Air Force One carrying U.S. President Barack Obama and his family flies over a neighbourhood of Havana as it approaches the runway to land at Havana’s international airport, March 20, 2016. (REUTERS/Alberto Reyes)

No doubt at some point during Barack Obama’s visit to Cuba this week, there was going to be a juxtaposition of this kind—where the realities of life in Cuba today would be set against how things have gone in the nation just to its north, the one under whose embargo Cuba has lived for over 50 years. Maybe, though, we did not expect such a contrast so soon, even before Obama touched down.

The details of the photo taken by a Reuters stringer on the island are striking: residents of Havana look skyward as a symbolic stand-in for the massive weight and might of the United States of America bears down on them. It is fitting too, perhaps, that a few of them stand next to their almendrones, the Frankenstein-like, aging American-made cars that have been constantly retrofitted and rebuilt since the trade embargo dropped down in 1957, denying Cubans access to new vehicles outside of a few Ladas and other odd imports.

If they didn’t serve as such before, the cars in this picture, idle below the incoming jumbo jet, are a helpful reminder now of what, exactly, happened during those embargoed decades—technological progress, yes, as well as progress of other kinds. But they are a reminder also of something else: the creation of want. Want on the side of the Cubans for what much of the rest of the hemisphere (and world) was getting, but also the want created on our side of things—want of resources, consumer products, and status.

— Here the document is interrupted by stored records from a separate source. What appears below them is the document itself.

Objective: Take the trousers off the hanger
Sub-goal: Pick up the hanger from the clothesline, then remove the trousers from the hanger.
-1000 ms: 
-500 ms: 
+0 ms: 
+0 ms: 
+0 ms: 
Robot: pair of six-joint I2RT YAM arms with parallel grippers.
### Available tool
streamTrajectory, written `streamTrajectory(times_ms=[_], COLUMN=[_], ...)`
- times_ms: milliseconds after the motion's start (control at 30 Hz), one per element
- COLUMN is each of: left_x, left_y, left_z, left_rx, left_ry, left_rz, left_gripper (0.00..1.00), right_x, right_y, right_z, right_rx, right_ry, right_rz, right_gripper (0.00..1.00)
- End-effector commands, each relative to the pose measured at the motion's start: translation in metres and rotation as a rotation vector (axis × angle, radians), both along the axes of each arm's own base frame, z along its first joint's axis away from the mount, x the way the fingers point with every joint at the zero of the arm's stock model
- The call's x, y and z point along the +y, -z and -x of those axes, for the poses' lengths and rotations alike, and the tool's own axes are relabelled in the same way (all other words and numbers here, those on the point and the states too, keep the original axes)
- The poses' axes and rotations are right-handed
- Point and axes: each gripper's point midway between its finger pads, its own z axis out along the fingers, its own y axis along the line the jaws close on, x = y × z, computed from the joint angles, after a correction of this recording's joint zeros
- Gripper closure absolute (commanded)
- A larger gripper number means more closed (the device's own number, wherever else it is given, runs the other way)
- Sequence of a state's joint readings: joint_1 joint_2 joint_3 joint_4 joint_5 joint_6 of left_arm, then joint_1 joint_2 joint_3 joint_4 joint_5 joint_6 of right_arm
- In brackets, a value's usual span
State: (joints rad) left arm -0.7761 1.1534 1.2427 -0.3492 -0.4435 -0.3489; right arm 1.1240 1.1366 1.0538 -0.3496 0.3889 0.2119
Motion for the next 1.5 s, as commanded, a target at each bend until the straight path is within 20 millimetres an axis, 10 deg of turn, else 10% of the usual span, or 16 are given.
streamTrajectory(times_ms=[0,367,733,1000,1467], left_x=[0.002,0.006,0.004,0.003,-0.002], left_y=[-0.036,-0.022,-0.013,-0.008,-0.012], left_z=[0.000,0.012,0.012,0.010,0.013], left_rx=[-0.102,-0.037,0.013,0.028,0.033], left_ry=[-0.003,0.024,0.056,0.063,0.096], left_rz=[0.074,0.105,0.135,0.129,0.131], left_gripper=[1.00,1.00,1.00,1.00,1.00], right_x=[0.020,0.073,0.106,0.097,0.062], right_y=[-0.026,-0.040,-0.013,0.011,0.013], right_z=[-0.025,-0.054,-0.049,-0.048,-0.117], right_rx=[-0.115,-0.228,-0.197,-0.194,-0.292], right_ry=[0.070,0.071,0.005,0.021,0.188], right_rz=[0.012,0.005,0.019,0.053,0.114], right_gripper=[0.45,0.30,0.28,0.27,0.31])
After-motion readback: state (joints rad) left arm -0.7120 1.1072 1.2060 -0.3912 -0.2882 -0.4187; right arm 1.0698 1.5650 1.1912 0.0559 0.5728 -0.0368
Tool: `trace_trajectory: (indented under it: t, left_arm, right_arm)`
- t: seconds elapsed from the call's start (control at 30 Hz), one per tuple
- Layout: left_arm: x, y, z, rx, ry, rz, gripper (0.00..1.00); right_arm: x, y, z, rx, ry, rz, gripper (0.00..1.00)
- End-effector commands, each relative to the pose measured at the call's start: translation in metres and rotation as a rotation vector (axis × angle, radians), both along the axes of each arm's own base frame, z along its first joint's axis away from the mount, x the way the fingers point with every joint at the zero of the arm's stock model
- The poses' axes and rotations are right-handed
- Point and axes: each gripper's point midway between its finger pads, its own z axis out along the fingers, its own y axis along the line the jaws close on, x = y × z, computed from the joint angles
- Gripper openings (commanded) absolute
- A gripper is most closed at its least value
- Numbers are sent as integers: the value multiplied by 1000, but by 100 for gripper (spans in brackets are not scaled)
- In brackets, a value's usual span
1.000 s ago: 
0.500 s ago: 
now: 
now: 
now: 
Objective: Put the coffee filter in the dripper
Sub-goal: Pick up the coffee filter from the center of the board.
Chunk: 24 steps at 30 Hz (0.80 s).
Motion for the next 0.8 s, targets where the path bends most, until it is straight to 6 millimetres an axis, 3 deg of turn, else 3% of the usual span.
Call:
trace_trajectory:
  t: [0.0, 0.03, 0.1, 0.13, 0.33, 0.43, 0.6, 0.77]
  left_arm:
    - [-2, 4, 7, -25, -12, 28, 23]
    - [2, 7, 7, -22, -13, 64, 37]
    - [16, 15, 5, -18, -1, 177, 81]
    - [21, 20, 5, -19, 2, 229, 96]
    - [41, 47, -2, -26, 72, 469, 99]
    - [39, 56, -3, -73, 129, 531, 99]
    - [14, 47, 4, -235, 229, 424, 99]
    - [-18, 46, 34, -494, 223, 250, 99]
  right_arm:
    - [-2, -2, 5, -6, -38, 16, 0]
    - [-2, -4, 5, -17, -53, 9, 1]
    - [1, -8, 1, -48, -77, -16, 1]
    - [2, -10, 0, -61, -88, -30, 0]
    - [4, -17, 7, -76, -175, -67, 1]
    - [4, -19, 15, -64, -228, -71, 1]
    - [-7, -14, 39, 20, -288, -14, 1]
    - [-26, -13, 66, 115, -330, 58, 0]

Related: Maclean’s goes to Cuba to find out what Cubans want from Obama’s trip

Most would agree that the want created in North American society in the last 50 years is a more positive one than that imposed on Cubans in the same timeframe. It is better to want for a new iPhone than to want for food, obviously. And yet, as Cuba and the U.S. normalize relations, people are travelling to the island before Americans “ruin it,” as the Associated Press put it recently—as if there is an inherent acceptance that what we agree is better might not actually be so.

“Cuba has a very authentic atmosphere, which you see nowhere else in the world,” one man from Israel told the AP. It is an interesting way to categorize a society that has lived under the thumb of a communist dictator for more than half a century. This is not to deny Cuba a distinct culture, but merely to highlight the word “authentic.” What makes it authentic? “I wanted to see it before the American world… but also the modern Western world comes here,” the man told the AP. Beyond the false assumptions this makes of Cuba and Cubans (that they aren’t capable of shaping their own future), there is in this projection a yearning, a wanting.

This is the weirdness of the modern Western world: We are the best and also the worst. That incoming plane is equally the harbinger of promise and of doom, an invitation to look ahead but also to look out. For our culture is great but also terrible. Our Internet access is amazing but we are terrified. Our shopping malls are full but our hearts are empty. Our democracies are excellent but, well…

It is on this last point we might pause the longest these days. As President Barack Obama touched down in Cuba, back in the United States, presidential hopefuls, most notably Donald Trump, continued to push Americans to consider the same word uttered by that tourist: authenticity. In the U.S. these days, the word seems to mean simplicity in the form of a no-nonsense, unfiltered mouth. It means also nostalgic simplicity, particularly in the form of a slogan demanding that America must be made “great again”—that it return to a place in time before it ruined itself. A time when the U.S.A. was No. 1. A time when they told the world what was what. A time when they might embargo an island nation for half a century. A time before all the doubt.

So, that photo. Air Force One, not merely flying in, but asking its origin as much as its destination the same question: How does a nation become great again?